We missed Aesop's point in The Fox and the Grapes
Maybe the (usually) sly fox of Aesop’s fables wasn’t being petulant at all. Maybe we missed Aesop’s point.

I contend we missed Aesop’s point in The Fox and the Grapes. My copy, translated by V. S. Vernon Jones, suggests the moral is that “it is easy to despise what you cannot get.” And while I don’t disagree with the sentiment—and have an appreciation for the “sour grapes” idiom—I keep coming back to the fox being more sly than petulant. No matter what words we choose to describe the ubiquitous fox of Aesop’s fables, “fool” has never been one.

Okay, smarty, how did we miss Aesop’s point?

Maybe the fox saw something in these grapes to suggest they really were sour. Maybe in a zealous rush, the fox initially tried to eat the grapes, and only after a few tries he came to his senses and recognized they weren’t yet ripe.
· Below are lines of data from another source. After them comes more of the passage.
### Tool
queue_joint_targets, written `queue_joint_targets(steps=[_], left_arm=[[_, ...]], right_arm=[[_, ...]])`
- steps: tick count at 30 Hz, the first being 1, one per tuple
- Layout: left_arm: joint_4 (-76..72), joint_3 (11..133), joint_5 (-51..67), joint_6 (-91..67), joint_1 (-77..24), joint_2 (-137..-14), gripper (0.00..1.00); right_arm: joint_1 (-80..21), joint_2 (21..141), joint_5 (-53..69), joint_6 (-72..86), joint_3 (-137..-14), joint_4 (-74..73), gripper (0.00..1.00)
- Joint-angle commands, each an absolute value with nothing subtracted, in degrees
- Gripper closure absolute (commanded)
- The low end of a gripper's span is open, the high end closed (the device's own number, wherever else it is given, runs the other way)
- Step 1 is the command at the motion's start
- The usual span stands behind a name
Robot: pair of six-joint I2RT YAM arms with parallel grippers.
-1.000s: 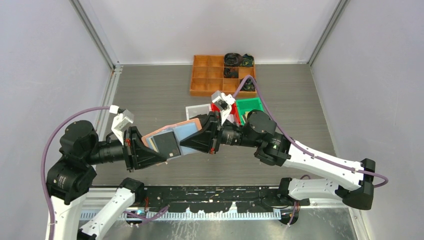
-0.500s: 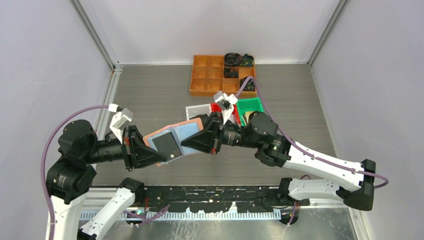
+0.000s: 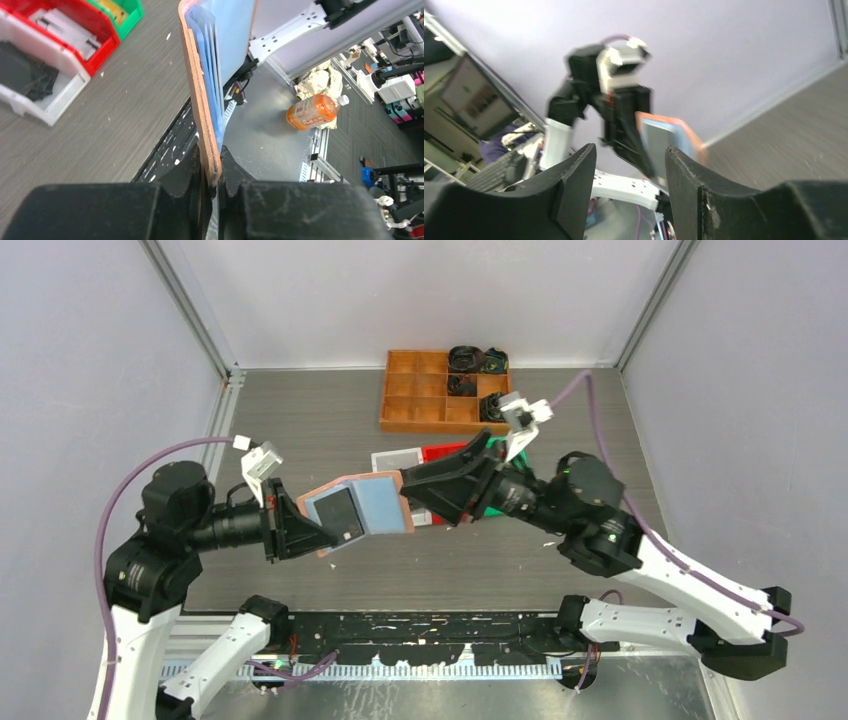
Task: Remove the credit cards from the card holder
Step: Remove the credit card from the card holder.
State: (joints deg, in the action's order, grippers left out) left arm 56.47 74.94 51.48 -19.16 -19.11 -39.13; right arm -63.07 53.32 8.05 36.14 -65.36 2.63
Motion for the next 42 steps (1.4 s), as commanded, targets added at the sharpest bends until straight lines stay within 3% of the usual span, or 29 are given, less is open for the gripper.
queue_joint_targets(steps=[1, 9, 32, 42], left_arm=[[63.04, 77.61, 48.13, -14.06, -19.16, -43.36, 1.00], [64.63, 79.98, 49.53, -10.79, -19.16, -43.48, 1.00], [63.68, 81.86, 59.19, -13.35, -19.15, -43.37, 1.00], [60.32, 78.72, 57.34, -18.48, -19.16, -44.11, 0.91]], right_arm=[[-63.05, 52.74, 8.06, 36.52, -70.93, 2.86, 0.43], [-63.10, 64.57, 21.08, 41.60, -74.61, 1.80, 0.45], [-62.45, 66.19, 28.36, 49.82, -63.40, 15.71, 0.57], [-62.45, 68.24, 30.53, 56.80, -58.15, 32.95, 0.73]])
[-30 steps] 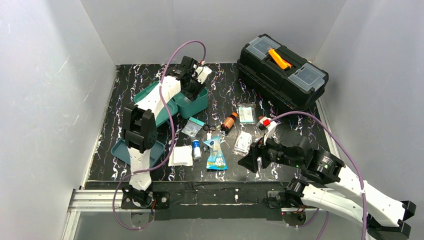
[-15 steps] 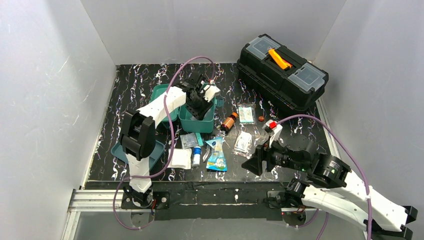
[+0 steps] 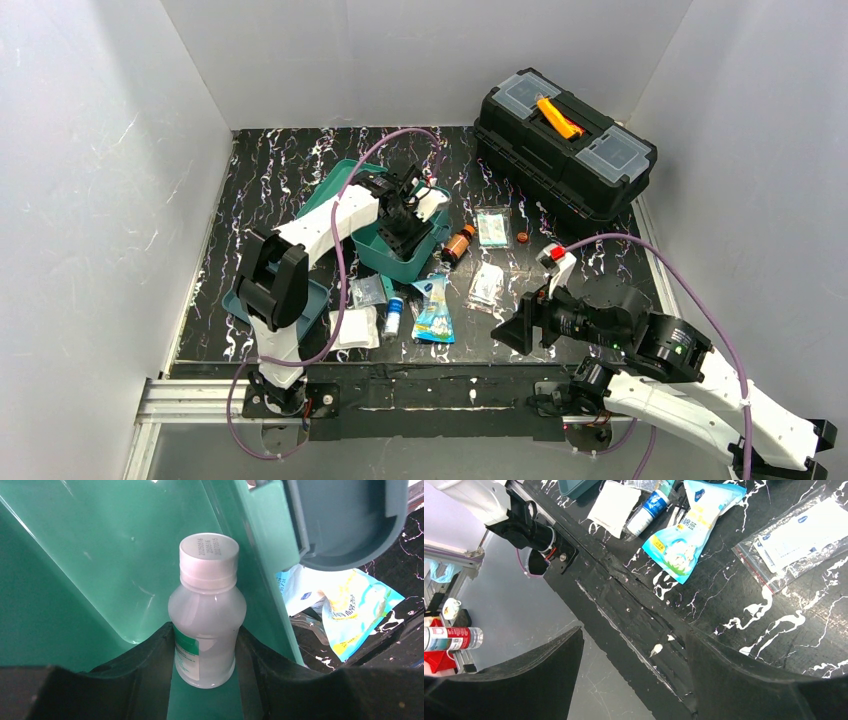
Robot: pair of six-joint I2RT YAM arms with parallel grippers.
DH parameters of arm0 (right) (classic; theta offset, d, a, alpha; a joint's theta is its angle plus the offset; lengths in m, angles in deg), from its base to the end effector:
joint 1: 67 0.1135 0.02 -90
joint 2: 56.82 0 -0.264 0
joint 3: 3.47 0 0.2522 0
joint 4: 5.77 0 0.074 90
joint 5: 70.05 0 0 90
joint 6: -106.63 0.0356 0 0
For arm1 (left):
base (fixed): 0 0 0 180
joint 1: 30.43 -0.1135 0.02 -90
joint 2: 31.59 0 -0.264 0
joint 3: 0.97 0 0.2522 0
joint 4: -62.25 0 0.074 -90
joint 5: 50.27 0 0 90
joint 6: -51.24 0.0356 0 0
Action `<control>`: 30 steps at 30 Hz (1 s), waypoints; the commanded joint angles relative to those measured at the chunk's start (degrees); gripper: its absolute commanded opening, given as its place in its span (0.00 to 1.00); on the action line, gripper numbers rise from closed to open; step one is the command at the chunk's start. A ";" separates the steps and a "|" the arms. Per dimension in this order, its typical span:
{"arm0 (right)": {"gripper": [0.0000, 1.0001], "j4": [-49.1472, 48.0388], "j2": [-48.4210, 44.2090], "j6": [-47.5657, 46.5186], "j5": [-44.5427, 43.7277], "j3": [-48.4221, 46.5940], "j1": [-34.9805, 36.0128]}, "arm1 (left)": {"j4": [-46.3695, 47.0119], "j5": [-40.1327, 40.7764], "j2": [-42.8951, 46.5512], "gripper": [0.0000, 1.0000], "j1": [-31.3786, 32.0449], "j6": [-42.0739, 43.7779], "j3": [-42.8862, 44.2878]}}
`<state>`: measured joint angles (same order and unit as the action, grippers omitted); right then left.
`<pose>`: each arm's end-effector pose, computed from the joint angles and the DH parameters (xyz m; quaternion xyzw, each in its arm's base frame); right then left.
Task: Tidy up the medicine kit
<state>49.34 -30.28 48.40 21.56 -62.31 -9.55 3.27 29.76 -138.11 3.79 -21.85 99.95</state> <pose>0.0519 0.0832 0.3237 -0.1927 0.8103 0.3969 0.3857 0.3214 -0.2260 0.2435 0.4366 0.8684 -0.1168 0.2039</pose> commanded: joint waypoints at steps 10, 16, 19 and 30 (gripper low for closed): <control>0.83 0.35 1.17 0.39 -3.84 0.43 0.04 | -1.85 1.03 -2.18 0.37 -0.03 -4.77 4.31; 0.90 0.82 1.37 -0.56 -8.16 0.61 0.07 | 0.01 2.88 -2.61 0.53 -0.03 -6.98 5.54; 0.93 0.68 2.11 -1.09 -10.74 0.46 0.08 | 1.52 2.92 -1.92 0.58 -0.03 -7.51 5.70; 0.98 0.13 6.31 -1.55 -17.70 -1.73 0.03 | 2.49 7.38 2.05 0.73 -0.03 -8.08 9.16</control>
<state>51.22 -24.81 47.50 8.93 -62.31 -9.55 5.81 33.73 -141.69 3.66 -29.46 106.35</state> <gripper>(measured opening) 0.983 0.719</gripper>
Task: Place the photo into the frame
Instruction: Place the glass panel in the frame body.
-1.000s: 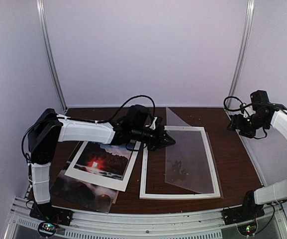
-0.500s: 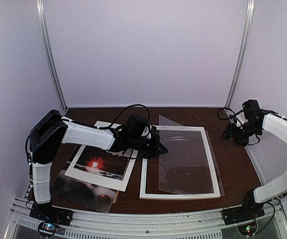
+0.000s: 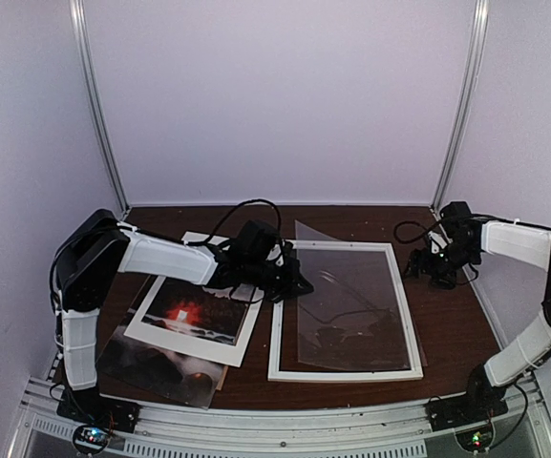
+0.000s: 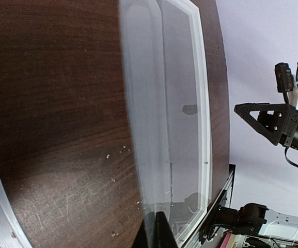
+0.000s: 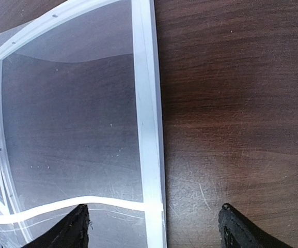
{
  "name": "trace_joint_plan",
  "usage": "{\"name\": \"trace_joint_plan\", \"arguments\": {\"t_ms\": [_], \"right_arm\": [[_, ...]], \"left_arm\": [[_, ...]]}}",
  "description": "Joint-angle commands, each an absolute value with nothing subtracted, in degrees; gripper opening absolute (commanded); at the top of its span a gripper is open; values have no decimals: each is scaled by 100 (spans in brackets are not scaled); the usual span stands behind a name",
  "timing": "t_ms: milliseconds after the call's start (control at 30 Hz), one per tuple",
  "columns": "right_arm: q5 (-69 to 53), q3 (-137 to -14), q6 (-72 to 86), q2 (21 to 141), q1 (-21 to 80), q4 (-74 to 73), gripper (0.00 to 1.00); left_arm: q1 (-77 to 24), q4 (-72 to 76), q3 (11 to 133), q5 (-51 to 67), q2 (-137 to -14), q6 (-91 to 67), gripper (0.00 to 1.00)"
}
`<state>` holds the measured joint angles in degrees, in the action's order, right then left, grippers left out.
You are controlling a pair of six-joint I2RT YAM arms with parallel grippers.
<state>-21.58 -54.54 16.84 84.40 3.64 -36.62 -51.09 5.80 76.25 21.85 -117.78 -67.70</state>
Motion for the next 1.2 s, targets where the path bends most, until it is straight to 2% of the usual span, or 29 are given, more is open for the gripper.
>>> {"name": "trace_joint_plan", "arguments": {"t_ms": [0,67,1167], "right_arm": [[-2031,-5381,1680,8514,411,-3455,96],[-2010,-5379,1656,8525,429,-3454,100],[-1962,-5323,1652,8653,481,-3410,100]], "left_arm": [[-5046,606,7704,2250,-11800,-6552,0],[-5029,546,7744,2285,-11825,-6514,0],[-4920,211,7902,2411,-11920,-6198,0]]}}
All my book says is that the fox saw “fine bunches of grapes.” No other descriptors are available. Maybe he thought he’d stumbled upon a vine of Riesling grapes and, in his excitement, hurriedly started trying to steal some. Then, his excitement abated, he realized what he’d really found were immature Bourdeaux grapes. Or perhaps, after plopping to the ground in his final failed attempt, he noticed the vines showed signs of disease. Or maybe he understood that the season hadn’t been ideal for growing the sweetest grapes.

Because the fable is so short, we lack complete information. However, given what we know of the fox from other fables, I think it’s safe to say the fox had a great reason for foregoing these grapes and it wasn’t petulance. I think he knew something the rest of us overlooked. My proof? The Fox and the Grapes is the fifteenth fable in the Perry Index. The fables are listed in that index chronologically and this is the fox’s fifth appearance. The fox would go on to appear in over sixty fables and you don’t become that ubiquitous simply by being a petty sulker.

Bravo, Mr. Fox! Bravo. Your survival instinct is keen and we all should be so lucky. Don’t eat sour grapes. Don’t pursue sour grapes.